Orthogonal Random Features
Authors: Felix Xinnan X. Yu, Ananda Theertha Suresh, Krzysztof M. Choromanski, Daniel N. Holtmann-Rice, Sanjiv Kumar
NeurIPS 2016 | Conference PDF | Archive PDF | Plain Text | LLM Run Details
| Reproducibility Variable | Result | LLM Response |
|---|---|---|
| Research Type | Experimental | Experiments on several datasets verify the effectiveness of ORF and SORF over the existing methods. |
| Researcher Affiliation | Industry | Google Research, New York {felixyu, theertha, kchoro, dhr, sanjivk}@google.com |
| Pseudocode | No | The paper does not contain any structured pseudocode or algorithm blocks. |
| Open Source Code | No | The paper does not provide any explicit statement or link regarding the release of open-source code for the described methodology. |
| Open Datasets | Yes | We first show kernel approximation performance on six datasets.

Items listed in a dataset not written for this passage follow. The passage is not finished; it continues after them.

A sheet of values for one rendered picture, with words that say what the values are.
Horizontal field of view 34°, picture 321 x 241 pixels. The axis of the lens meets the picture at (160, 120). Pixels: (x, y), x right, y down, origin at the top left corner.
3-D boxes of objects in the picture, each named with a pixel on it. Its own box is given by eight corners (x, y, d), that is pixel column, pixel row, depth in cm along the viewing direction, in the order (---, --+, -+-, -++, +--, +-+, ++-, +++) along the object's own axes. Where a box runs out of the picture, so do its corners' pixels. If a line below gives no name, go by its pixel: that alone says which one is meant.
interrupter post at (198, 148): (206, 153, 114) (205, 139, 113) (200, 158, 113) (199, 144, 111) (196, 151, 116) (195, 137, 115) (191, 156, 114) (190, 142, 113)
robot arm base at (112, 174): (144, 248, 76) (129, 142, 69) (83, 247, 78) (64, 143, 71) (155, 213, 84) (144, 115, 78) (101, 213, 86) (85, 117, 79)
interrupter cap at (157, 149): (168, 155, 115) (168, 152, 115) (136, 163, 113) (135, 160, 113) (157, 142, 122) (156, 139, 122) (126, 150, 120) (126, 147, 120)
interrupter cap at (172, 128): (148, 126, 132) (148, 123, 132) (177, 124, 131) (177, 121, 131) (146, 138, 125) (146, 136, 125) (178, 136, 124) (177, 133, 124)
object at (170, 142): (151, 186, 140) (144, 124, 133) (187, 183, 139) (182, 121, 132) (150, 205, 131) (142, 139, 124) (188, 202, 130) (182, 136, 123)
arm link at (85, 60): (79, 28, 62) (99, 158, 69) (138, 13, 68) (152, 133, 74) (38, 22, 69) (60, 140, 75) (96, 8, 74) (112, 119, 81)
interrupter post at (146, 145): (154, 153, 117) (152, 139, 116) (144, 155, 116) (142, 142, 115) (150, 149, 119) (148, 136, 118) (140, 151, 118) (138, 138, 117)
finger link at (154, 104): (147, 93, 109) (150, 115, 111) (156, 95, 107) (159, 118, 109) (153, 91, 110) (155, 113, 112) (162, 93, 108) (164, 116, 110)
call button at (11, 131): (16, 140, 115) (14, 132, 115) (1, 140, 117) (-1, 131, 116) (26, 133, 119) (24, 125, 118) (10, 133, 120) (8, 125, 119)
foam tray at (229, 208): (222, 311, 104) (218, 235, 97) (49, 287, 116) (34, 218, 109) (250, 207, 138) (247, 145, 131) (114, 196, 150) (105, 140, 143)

The input feature dimension d is set to be power of 2 by padding zeros or subsampling. Figure 4 compares the mean squared error (MSE) of all methods. For fixed D, the kernel approximation MSE exhibits the following ordering: SORF ' ORF < QMC [25] < RFF [19] < Other fast kernel approximations [13, 28]. We also apply ORF and SORF on classification tasks. Table 2 shows classification accuracy for different kernel approximation techniques with a (linear) SVM classifier. Datasets mentioned include LETTER, FOREST, USPS, CIFAR, MNIST, GISETTE. |
| Dataset Splits | No | The paper mentions using datasets for classification tasks but does not provide specific details on training, validation, or test set splits, nor does it specify cross-validation methods. |
| Hardware Specification | No | The paper does not provide any specific details about the hardware (e.g., GPU/CPU models, memory specifications) used for running its experiments. |
| Software Dependencies | No | The paper does not specify any software dependencies with version numbers (e.g., programming languages, libraries, or frameworks) required to replicate the experiments. |
| Experiment Setup | Yes | For each dataset, σ is chosen to be the mean distance of the 50th 2 nearest neighbor for 1,000 sampled datapoints. Empirically, this yields good classification results. The role of σ: Note that a very small σ will lead to overfitting, and a very large σ provides no discriminative power for classification. Throughout the experiments, σ for each dataset is chosen to be the mean distance of the 50th 2 nearest neighbor, which empirically yields good classification results [28]. |